Exercise => Please transcribe the data that follows exactly, from its first line through the line that contains "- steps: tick".

Source material =>
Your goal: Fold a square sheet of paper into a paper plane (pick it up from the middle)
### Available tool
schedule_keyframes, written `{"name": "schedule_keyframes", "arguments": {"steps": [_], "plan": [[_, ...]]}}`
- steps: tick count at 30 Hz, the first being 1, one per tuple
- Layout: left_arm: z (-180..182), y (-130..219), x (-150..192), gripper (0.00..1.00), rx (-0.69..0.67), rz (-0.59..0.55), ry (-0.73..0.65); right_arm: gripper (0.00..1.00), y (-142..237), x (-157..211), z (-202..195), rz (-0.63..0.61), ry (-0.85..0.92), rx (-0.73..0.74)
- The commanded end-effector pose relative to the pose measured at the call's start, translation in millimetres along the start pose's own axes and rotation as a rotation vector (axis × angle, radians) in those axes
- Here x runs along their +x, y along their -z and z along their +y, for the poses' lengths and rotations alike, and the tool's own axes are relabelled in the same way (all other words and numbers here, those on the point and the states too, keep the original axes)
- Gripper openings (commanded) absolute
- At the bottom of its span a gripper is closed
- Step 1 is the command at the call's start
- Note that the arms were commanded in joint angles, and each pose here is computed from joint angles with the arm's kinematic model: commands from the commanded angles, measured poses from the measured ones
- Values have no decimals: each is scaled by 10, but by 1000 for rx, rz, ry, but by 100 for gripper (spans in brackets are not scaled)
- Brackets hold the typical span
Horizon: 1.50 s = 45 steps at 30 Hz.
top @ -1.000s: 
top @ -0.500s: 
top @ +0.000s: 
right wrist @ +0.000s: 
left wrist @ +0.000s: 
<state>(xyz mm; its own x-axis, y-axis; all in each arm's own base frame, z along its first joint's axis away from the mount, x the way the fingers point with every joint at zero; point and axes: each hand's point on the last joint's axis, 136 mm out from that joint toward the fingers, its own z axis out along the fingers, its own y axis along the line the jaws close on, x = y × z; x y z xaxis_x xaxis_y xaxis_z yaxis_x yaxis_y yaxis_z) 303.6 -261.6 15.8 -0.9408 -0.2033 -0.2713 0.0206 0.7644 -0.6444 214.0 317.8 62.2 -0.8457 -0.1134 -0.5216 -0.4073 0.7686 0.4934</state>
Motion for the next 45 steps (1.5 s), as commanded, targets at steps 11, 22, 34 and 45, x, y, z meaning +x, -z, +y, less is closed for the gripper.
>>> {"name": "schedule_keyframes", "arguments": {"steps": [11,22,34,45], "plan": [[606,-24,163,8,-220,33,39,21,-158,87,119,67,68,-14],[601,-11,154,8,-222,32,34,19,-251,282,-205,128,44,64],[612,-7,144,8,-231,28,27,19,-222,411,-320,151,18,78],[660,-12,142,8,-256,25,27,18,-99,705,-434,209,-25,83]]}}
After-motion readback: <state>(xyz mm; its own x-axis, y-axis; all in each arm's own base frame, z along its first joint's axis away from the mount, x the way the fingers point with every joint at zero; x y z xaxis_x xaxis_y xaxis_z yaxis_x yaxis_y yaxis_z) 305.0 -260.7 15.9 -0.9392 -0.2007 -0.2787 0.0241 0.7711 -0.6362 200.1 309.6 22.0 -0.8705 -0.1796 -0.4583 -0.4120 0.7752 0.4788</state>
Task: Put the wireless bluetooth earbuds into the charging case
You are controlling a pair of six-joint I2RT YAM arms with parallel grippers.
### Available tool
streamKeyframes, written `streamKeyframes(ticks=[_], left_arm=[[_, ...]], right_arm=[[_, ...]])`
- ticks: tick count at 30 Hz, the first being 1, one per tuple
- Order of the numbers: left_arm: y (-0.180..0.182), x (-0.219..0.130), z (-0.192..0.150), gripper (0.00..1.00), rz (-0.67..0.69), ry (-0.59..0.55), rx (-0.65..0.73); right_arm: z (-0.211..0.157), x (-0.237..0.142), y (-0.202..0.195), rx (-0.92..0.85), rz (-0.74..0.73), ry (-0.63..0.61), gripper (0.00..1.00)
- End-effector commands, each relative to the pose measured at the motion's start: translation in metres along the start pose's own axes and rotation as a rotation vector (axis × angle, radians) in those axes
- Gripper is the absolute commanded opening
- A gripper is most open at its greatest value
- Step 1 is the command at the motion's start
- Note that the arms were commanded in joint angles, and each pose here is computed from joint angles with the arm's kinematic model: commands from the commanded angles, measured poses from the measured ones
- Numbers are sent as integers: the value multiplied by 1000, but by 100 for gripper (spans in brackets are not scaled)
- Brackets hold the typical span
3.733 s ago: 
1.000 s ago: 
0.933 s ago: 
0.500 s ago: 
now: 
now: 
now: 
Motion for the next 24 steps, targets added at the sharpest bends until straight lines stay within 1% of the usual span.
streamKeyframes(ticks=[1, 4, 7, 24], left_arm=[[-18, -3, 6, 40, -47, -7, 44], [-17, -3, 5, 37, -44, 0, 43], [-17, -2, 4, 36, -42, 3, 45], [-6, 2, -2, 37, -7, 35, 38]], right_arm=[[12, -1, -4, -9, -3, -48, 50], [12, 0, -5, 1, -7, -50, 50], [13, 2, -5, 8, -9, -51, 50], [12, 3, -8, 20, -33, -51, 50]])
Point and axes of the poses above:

Response for this exercise =>
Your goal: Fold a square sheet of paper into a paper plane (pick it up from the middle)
### Available tool
schedule_keyframes, written `{"name": "schedule_keyframes", "arguments": {"steps": [_], "plan": [[_, ...]]}}`
- steps: tick count at 30 Hz, the first being 1, one per tuple

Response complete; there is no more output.